Characterization and Potential of Enhancing Bone Regeneration Using Raw Cuttlebone Aragonite Nanoparticles: In Vitro and In Vivo Studies.

ELGendi, Huda A; Ezzat, Amal; ElKazzaz, Nihal Tawfik

doi:10.21608/asdj.2024.283124.1249

Characterization and Potential of Enhancing Bone Regeneration Using Raw Cuttlebone Aragonite Nanoparticles: In Vitro and In Vivo Studies.

Document Type : Original articles

Authors

¹ Prosthodontics Department, Faculty of Oral and Dental Medicine, Deraya University ,Minia, Egypt

² Oral Biology Dept. ,Faculty of Dentistry. Tanta University, Tanta, Egypt.

³ Oral Biology Department, Faculty of Dentistry , Alex University, Alex, Egypt

10.21608/asdj.2024.283124.1249

Abstract

Aim: This study aimed to examine the cuttlebone nanoparticles prepared by ball-milling top-down approach without any thermal treatments or chemical additives to investigate its constituents, chemical composition, surface topography, cytotoxicity, and its effect on osteoblasts alkaline phosphatase assay.
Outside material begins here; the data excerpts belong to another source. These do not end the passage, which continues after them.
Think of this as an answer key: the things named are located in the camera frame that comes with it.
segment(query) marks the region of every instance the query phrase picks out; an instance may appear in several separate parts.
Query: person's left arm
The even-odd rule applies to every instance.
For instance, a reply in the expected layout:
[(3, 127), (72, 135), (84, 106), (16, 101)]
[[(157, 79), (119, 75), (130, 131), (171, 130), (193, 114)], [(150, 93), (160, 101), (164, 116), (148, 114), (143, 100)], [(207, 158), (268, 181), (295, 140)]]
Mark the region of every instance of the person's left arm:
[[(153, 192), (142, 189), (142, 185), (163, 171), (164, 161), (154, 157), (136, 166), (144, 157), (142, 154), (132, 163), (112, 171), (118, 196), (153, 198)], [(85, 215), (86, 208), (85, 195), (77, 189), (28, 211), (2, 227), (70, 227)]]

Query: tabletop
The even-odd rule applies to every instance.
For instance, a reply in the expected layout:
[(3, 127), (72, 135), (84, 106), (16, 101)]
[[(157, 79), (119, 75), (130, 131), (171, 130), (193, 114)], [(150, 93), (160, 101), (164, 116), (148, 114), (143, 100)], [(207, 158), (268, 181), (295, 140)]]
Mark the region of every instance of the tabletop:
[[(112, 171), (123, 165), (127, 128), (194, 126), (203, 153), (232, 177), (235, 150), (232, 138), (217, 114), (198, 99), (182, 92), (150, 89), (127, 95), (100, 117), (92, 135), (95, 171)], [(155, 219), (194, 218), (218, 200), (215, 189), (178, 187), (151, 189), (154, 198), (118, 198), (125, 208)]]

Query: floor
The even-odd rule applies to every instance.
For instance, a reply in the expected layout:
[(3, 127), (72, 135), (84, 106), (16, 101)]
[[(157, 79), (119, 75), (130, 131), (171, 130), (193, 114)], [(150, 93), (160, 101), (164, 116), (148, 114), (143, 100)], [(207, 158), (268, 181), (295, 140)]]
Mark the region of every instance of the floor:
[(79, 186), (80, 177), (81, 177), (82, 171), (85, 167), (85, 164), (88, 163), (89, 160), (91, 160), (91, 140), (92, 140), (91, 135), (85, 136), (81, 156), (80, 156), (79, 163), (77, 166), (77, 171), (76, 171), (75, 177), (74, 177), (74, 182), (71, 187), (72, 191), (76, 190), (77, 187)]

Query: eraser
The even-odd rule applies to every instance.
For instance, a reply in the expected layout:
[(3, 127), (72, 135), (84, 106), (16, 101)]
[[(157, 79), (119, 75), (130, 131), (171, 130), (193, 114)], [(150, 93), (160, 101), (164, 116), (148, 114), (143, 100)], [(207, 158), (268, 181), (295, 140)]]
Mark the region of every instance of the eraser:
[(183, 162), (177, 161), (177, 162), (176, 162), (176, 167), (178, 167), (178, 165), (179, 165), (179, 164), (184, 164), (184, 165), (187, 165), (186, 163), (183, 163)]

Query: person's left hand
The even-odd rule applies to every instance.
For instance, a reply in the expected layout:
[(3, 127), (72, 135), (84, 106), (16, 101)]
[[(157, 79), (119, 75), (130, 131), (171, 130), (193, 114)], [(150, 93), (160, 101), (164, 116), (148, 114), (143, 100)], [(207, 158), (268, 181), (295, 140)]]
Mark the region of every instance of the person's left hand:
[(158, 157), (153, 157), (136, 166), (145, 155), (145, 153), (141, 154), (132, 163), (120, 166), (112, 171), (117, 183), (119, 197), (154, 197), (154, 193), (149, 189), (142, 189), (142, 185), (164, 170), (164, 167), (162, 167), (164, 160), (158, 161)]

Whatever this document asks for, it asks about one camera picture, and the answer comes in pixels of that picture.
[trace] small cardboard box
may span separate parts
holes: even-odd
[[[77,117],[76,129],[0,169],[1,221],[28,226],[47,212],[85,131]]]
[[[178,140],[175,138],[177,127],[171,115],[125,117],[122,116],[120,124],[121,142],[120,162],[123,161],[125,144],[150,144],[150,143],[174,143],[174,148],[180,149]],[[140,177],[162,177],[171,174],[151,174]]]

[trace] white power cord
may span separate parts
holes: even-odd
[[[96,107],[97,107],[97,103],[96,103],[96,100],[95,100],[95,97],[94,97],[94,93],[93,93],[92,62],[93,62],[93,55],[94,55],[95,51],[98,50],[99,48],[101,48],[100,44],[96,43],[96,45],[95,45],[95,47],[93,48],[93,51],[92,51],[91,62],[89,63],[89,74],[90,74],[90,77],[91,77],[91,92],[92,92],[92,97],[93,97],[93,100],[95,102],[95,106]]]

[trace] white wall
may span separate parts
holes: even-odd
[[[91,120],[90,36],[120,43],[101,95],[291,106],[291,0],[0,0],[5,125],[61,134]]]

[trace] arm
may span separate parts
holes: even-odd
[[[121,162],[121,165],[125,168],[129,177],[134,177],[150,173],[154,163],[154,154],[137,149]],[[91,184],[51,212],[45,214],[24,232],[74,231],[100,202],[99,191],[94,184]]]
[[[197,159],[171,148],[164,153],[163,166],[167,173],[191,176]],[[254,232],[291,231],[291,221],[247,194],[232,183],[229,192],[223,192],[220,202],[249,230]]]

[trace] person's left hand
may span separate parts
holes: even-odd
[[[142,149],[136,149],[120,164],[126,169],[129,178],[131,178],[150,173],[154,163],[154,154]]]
Also, its effect on alveolar bone of ovariectomized rats was histologically evaluated.
Materials and methods: Cuttlebone nanoparticles were characterized by transmission and scanning electron microscopy. Both the elemental composition and its main compositional materials were measured using energy-dispersive X-ray and X-ray diffraction analyses, respectively. Moreover, we evaluated its cytotoxicity in dental pulp cells and examined its osteogenic effect on an osteoblast cell line for alkaline phosphatase activity. Histological examination was performed using a light microscope to investigate its effect on the ovariectomized alveolar bone of rats.
Results: The results revealed a nontoxic effect and a direct proportional relationship between the alkaline phosphatase absorption and cuttlebone concentration. Electron microscopy revealed a different regular spherical pattern. Elemental microanalysis detected high calcium and carbon levels, which was confirmed by X-ray diffraction and showed a high calcium carbonate composition. Histologically, normal alveolar bone architecture was noted after using cuttlebone nanoparticles in the ovariectomized group compared with the ovariectomized group only.
Conclusion: Raw cuttlebone nanoparticles can be used as biocompatible bone substitutes in bone regeneration.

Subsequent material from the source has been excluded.